# WHAT IS BEING ASKED
Given the material below, output exactly the lines from the line with "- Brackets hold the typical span" to the line with "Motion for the", both ends included, and no other lines.

# SUPPLIED INFORMATION

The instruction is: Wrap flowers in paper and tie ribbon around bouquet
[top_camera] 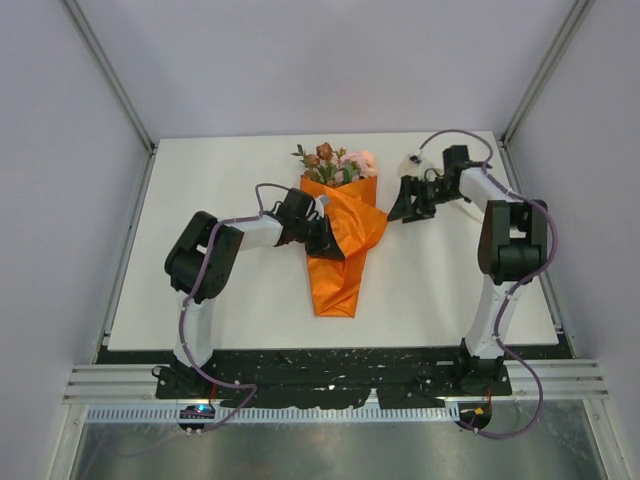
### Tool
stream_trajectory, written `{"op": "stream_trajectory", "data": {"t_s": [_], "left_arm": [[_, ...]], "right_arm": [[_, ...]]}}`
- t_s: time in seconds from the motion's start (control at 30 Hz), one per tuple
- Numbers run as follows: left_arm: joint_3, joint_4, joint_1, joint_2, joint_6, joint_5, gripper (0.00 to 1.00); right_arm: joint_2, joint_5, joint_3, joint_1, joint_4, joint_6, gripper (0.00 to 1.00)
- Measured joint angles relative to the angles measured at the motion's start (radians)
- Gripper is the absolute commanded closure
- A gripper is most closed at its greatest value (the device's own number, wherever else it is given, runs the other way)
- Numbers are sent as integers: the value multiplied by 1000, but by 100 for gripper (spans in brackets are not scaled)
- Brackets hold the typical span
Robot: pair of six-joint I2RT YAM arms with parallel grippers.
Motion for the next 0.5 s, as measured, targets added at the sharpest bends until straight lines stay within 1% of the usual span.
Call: {"op": "stream_trajectory", "data": {"t_s": [0.1, 0.17, 0.27, 0.37, 0.5], "left_arm": [[3, -8, -1, 0, 1, -5, 100], [6, -13, -1, 0, 1, -5, 100], [13, -22, -1, 2, 1, -5, 100], [15, -24, -2, 5, 1, -5, 100], [16, -25, -2, 6, 0, -5, 100]], "right_arm": [[-20, 104, 109, -131, -73, -100, 27], [-22, 195, 184, -203, -97, -159, 30], [-21, 333, 268, -279, -98, -222, 32], [1, 430, 354, -274, -89, -266, 32], [80, 527, 459, -203, -32, -345, 29]]}}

# TASK SOLUTION
- Brackets hold the typical span
Robot: pair of six-joint I2RT YAM arms with parallel grippers.
Motion for the next 0.5 s, as measured, targets added at the sharpest bends until straight lines stay within 1% of the usual span.

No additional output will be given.